Outre le million de bulbes qu’ils font pousser, Marie-Pierre et Sébastien récoltent 20 tonnes de fleurs d’ail qu’ils font fermenter dans de l’huile. C’est d’ailleurs Christiane, l’ancienne propriétaire qui, par pur hasard, avait obtenu ce produit transformé en oubliant quelques mois sa fleur d’ail qui macérait dans le frigo. Cette distraction sert aujourd’hui très bien nos entrepreneurs. Le produit «inventé» sert d’assaisonnement. Il serait même plus polyvalent que l’ail puisqu’il ne laisse pas dans la bouche cette haleine qui traumatise tant d’amoureux. On l’utilise dans les pommes de terre pilées, les sandwiches et le riz. On peut en faire des trempettes, des marinades et quoi encore. Pas étonnant que le produit se retrouve désormais sur les tablettes d’IGA et de Métro et dans plus de 500 points de vente.

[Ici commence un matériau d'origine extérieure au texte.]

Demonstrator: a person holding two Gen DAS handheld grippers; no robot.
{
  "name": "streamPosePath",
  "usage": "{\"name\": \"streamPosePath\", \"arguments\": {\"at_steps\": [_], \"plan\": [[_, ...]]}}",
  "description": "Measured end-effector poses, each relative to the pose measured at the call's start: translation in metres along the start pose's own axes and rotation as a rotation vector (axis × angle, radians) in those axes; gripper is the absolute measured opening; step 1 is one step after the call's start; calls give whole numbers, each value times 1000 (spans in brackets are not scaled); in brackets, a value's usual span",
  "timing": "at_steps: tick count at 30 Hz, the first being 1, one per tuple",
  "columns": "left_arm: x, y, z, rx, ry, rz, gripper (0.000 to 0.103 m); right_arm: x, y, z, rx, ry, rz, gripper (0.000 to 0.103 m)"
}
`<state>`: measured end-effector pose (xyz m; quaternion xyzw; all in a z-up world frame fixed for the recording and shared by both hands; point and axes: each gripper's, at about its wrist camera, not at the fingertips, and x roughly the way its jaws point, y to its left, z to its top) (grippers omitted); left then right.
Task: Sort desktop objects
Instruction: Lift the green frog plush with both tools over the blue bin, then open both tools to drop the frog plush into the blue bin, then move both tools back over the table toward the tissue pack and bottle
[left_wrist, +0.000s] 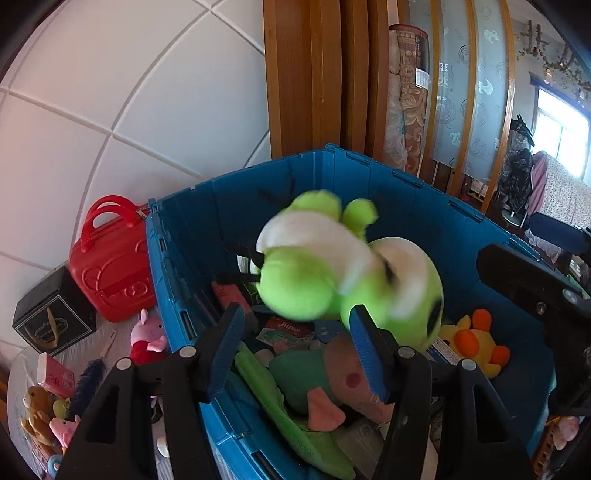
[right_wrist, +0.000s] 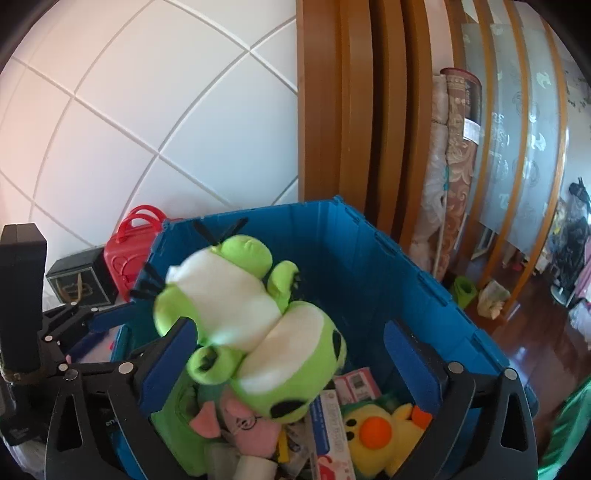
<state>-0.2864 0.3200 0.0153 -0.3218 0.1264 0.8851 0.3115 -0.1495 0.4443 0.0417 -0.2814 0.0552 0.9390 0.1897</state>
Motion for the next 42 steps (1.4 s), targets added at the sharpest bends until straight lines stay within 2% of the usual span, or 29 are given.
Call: {"name": "streamPosePath", "arguments": {"at_steps": [4, 12, 23, 25, 35, 42], "plan": [[-13, -5, -4, 10, -34, 14, 69, -1, -1, -4, -1, 0, -8, 103], [-34, -6, -9, -14, -53, 15, 73, -2, 6, -6, 3, 16, -33, 103], [-78, 23, -33, -59, -119, 22, 74, -29, 38, -16, -27, 0, -47, 103], [-86, 28, -39, -63, -131, 39, 78, -36, 46, -18, -30, -8, -39, 103], [-126, 81, -83, -121, -169, 118, 80, -60, 103, -30, -63, -23, 54, 103], [-130, 149, -132, -221, -86, 231, 81, -49, 163, -40, -129, 7, 157, 103]]}}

Bien sûr, les choses ne se font pas sans effort. Marie-Pierre Dubeau et Sébastien Grandmont doivent compléter leurs installations, entretenir leur machinerie, sans oublier cette grange qui manque d’amour. Pour l’ensemble de leurs opérations, ils se sont dotés d’un plan global d’investissement d’un million de dollars. Une rondelette somme qui n’est pas sans leur procurer quelques petits frissons, mais puisque ail rime avec travail, ils sont confiants pour l’avenir.